Directions. Which lines below fall between the one containing "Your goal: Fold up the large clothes" and the one containing "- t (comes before"? Repeat them exactly, counting both of those lines, and add nothing else.

----

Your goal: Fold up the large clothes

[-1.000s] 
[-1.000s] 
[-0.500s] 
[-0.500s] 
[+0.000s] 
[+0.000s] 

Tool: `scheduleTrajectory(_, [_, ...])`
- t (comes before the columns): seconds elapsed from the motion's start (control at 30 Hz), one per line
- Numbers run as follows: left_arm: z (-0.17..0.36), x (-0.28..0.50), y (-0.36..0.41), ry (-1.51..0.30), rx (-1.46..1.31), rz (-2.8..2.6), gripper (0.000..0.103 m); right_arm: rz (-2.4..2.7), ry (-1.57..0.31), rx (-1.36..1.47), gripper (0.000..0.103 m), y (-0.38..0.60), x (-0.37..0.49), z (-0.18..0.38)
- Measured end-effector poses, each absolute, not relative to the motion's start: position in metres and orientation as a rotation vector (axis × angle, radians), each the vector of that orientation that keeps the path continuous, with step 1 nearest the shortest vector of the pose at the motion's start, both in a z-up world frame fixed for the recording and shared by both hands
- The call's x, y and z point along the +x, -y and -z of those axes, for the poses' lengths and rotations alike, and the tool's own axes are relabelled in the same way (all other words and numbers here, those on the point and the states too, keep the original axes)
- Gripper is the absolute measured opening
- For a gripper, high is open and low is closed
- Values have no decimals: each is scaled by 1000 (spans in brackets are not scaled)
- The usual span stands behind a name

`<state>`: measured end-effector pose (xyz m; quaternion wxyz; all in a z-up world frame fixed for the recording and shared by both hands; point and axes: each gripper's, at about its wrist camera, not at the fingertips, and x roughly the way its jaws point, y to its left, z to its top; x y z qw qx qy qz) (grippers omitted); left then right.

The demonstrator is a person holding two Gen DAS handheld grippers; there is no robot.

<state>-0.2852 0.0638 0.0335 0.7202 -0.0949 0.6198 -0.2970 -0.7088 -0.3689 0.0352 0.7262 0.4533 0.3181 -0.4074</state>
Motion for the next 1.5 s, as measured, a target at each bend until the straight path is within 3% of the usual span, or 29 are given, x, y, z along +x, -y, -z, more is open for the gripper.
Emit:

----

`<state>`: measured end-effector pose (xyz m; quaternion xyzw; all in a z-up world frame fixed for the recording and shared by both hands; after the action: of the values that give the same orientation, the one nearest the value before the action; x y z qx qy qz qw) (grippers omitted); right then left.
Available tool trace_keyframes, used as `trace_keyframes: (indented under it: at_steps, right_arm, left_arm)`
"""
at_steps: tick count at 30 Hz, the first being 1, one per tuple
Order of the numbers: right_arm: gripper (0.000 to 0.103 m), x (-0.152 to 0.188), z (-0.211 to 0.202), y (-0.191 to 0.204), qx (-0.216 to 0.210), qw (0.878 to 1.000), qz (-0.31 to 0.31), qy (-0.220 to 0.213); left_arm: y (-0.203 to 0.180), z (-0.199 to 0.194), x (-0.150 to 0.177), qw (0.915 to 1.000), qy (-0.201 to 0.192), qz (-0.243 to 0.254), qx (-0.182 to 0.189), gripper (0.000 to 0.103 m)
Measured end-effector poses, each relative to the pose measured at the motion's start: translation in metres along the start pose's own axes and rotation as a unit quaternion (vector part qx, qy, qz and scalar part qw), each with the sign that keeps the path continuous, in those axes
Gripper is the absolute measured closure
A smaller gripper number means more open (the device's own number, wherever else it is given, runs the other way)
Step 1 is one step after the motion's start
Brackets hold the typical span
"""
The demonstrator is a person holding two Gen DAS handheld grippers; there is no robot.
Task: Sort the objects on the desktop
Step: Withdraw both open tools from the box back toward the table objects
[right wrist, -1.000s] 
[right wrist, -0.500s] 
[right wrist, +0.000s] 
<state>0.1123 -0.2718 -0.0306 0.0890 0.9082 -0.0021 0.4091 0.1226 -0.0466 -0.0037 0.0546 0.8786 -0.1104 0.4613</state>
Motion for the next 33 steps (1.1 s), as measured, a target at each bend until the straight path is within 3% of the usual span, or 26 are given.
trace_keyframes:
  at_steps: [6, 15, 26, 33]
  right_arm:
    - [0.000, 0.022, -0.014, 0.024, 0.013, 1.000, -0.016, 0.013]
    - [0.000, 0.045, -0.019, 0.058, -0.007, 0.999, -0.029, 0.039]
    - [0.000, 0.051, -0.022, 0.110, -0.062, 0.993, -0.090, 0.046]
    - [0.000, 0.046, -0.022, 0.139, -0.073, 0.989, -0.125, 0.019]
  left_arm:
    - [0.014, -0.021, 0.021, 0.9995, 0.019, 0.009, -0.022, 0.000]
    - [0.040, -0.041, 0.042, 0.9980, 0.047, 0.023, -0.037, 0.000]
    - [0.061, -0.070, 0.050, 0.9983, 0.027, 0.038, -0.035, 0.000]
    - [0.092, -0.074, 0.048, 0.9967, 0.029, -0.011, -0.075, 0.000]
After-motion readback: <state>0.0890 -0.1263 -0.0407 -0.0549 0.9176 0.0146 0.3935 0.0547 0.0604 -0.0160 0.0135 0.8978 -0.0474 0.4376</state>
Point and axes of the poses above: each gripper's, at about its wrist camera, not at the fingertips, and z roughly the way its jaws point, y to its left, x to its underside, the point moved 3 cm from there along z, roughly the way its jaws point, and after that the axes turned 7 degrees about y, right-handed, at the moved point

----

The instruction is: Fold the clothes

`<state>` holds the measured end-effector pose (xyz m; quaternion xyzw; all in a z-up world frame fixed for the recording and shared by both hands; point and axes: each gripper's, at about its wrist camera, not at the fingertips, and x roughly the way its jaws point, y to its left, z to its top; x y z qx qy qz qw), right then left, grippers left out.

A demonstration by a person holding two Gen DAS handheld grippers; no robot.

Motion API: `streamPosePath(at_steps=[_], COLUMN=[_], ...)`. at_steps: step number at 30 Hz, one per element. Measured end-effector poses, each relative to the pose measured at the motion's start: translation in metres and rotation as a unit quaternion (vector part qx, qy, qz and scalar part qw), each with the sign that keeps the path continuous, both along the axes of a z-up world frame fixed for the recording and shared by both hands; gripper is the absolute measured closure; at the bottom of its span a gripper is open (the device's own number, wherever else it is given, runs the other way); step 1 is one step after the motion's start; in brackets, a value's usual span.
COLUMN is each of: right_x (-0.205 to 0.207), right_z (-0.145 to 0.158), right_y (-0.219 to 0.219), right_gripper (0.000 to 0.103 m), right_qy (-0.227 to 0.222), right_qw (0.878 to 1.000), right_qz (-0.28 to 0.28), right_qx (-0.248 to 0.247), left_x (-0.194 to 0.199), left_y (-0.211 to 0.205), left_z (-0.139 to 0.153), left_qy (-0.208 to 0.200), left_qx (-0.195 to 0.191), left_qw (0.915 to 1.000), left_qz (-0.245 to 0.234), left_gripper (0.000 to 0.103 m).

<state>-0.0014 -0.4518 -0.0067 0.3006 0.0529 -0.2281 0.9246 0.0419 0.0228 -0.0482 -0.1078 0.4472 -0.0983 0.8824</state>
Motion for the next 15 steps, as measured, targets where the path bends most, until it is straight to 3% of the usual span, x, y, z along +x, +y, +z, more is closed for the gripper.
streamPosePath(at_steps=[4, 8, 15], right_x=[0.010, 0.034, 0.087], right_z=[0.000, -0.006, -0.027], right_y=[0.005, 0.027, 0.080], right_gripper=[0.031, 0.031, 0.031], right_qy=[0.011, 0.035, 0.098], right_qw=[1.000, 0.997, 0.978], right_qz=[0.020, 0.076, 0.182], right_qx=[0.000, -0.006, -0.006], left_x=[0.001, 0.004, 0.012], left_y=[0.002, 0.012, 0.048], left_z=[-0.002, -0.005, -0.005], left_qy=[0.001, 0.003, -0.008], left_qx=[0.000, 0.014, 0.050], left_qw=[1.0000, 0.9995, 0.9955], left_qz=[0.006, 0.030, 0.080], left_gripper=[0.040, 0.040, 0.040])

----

Answer for the task.
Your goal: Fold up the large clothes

[-1.000s] 
[-1.000s] 
[-0.500s] 
[-0.500s] 
[+0.000s] 
[+0.000s] 

Tool: `scheduleTrajectory(_, [_, ...])`
- t (comes before the columns): seconds elapsed from the motion's start (control at 30 Hz), one per line

This answer requires nothing else.